Enrollment for summer school jumped by 170 students after the Wausau School District shifted to a “masks optional” policy, officials said this week.

Wausau School District Administrator Keith Hilts said enrollment numbers for summer school change daily, but far more students enrolled after the change.

The mask policy changed May 10, ending the mandatory requirement at the end of the school year for indoor activities and immediately for outdoor events. During a Wausau School Board meeting that evening, Hilts cautioned against changing the policy to mask-optional before summer school launched, sharing concerns that parents who signed up to send their children to summer programs with the mask policy in place could withdraw their children. But School Board President Pat McKee, who voted for the change, said some parents chose not to send their children to summer school because of the mask policy.

The Centers for Disease Control and Prevention’s latest guidance advises that fully vaccinated people no longer needed to wear masks in most cases. But COVID vaccine rates for children are still low and only one vaccine, from Pfizer, has been authorized for emergency use in children age 12 and older. While young people have a much lower risk of severe Covid-19 than older adults, they can, in some cases, become very ill, and 308 children have died. As of May 13, more than 3.9 million cases of the illness had been reported among children, according to the American Academy of Pediatrics. That represents about 14 percent of all Covid-19 cases in the U.S.

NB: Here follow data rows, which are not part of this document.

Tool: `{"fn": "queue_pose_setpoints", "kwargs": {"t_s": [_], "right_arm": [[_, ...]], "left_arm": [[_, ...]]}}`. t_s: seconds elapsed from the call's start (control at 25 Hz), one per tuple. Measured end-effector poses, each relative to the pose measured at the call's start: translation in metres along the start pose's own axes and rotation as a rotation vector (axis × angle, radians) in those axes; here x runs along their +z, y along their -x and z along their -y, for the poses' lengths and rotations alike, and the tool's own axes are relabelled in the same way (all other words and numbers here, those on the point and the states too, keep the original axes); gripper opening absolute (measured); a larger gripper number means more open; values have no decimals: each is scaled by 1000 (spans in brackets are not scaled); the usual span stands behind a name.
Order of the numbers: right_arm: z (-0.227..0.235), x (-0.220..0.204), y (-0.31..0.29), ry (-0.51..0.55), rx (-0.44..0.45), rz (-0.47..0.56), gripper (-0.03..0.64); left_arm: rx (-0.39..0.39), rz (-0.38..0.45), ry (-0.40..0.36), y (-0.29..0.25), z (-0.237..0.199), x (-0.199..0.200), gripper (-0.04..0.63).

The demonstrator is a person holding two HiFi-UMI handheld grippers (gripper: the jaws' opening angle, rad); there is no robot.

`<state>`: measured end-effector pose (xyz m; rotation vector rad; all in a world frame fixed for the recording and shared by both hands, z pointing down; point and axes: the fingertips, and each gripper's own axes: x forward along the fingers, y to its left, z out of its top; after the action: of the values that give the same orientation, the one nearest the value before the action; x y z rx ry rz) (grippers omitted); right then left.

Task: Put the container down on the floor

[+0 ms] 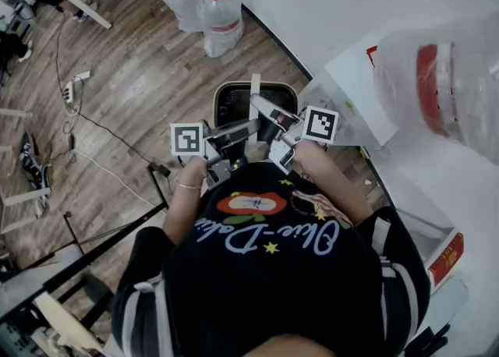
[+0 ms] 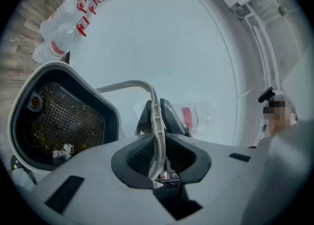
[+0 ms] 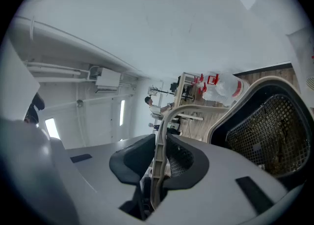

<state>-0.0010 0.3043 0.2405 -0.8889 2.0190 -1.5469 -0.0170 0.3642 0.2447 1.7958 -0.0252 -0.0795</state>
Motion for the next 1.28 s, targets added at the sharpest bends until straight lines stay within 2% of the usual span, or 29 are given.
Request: {"fn": "queue_pose_setpoints", "kwargs": {"t_s": [0.72, 1.28], "right_arm": [[-2, -3, 1, -21, 8, -17, 58], [6, 2, 6, -39, 40, -74, 58]], "left_arm": [[34, 38, 2, 1, 1, -2, 61], [52, 110, 9, -12, -4, -5, 60]]}}
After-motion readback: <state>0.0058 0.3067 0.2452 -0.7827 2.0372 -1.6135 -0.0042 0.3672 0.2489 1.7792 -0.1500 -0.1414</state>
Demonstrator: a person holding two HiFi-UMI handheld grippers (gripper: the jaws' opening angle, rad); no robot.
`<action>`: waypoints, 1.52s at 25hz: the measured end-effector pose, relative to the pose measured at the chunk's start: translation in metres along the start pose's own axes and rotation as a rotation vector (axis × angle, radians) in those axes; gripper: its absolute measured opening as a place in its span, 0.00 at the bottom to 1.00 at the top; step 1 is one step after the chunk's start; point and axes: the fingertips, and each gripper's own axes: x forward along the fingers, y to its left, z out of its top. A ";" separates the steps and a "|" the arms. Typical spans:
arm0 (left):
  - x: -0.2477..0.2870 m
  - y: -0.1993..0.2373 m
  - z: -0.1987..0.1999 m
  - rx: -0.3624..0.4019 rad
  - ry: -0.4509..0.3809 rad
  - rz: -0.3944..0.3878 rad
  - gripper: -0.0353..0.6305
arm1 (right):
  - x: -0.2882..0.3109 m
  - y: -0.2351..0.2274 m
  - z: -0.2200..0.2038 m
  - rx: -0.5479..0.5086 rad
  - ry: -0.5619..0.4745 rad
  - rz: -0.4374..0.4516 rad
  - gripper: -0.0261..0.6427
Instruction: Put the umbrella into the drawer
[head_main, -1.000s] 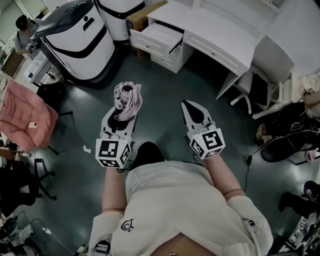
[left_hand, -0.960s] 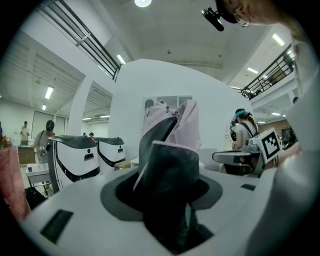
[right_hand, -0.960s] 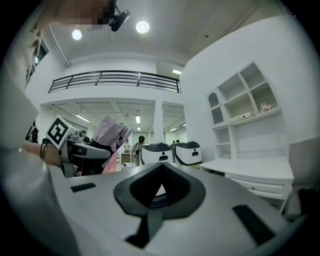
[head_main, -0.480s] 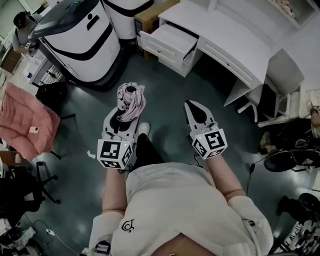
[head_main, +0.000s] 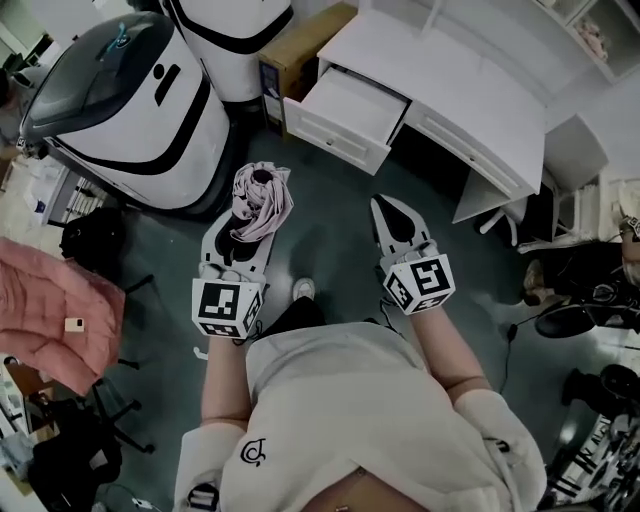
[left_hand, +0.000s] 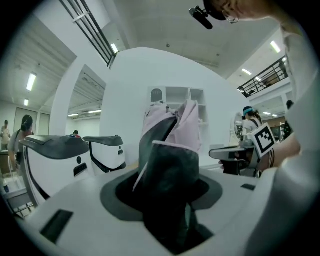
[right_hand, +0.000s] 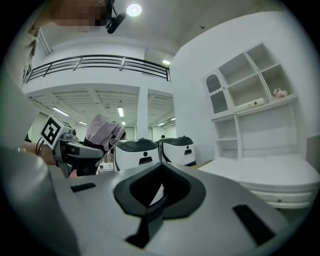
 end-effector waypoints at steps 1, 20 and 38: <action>0.012 0.012 0.004 0.006 -0.002 -0.016 0.39 | 0.013 -0.003 0.001 0.001 0.001 -0.015 0.05; 0.264 0.057 0.013 0.037 0.069 -0.223 0.39 | 0.162 -0.170 -0.002 0.031 0.018 -0.172 0.05; 0.507 0.023 -0.041 0.154 0.305 -0.456 0.39 | 0.237 -0.360 -0.030 0.117 0.010 -0.306 0.05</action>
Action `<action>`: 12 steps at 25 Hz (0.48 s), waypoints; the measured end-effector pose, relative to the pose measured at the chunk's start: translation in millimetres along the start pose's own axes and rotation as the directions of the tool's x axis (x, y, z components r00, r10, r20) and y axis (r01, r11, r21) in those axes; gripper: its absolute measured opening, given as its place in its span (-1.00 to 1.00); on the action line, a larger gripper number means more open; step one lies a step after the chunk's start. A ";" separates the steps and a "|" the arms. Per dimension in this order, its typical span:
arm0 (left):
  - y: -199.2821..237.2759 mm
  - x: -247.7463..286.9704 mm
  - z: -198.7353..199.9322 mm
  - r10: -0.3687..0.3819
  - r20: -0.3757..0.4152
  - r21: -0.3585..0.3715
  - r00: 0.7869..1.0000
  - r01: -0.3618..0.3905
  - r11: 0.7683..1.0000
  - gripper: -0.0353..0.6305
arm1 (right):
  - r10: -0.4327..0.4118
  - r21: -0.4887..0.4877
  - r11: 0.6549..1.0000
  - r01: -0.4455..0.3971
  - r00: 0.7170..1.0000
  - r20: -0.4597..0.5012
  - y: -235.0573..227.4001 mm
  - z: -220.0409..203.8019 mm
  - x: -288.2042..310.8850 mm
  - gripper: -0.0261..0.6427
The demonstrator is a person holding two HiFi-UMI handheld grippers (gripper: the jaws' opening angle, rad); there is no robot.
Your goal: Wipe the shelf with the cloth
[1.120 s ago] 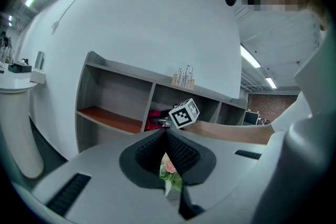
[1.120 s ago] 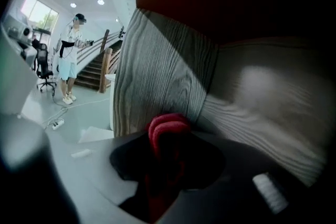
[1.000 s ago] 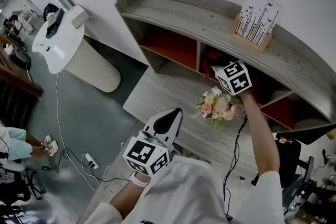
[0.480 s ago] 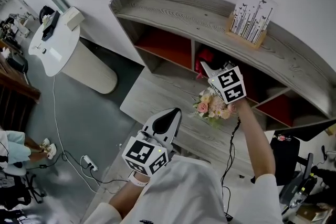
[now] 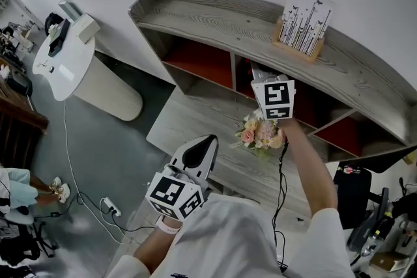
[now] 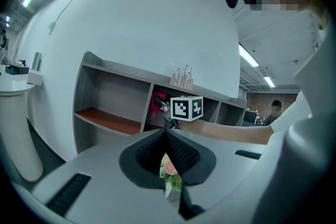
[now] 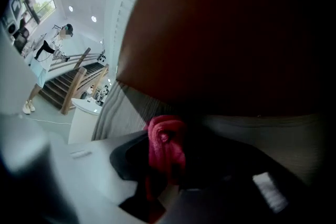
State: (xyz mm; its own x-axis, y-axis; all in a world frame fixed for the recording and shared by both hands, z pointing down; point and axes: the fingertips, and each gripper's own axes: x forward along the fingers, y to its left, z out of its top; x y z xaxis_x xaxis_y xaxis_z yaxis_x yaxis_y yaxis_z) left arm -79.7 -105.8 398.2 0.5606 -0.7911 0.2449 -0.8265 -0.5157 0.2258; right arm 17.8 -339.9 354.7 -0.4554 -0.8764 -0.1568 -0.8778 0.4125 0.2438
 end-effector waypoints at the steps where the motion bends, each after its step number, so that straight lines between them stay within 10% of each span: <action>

McKee said he is pleased with the summer school enrollment trend.

“COVID introduced significant challenges to the educational process,” McKee said. “Summer school is one of the most effective tools we have available to help minimize the long-term impact.”

Data show virtual learning has had a devastating impact on some students, widening the achievement gap and resulting in a drop in secondary student performance.

In January, Dr. Jennifer Rauscher, director of secondary education for the district, shared data that show students with “F” grades jumped dramatically in the fall semester compared to 2019. The number of middle school students who received an “F” more than quadrupled since the year before. What’s more, high school student failing grades also nearly doubled, with 623 students receiving an F compared to 320 in 2019. Grade point averages also dropped, though not as precipitously, Rauscher said.

The numbers improved from first quarter to second quarter, after students had a choice to come back to school.

McKee said he is optimistic about summer school as a tool to help struggling students regain their footing and achieve success moving forward.

“Our district is fortunate to have dedicated and effective staff to coordinate and deliver our summer school programs,” McKee said.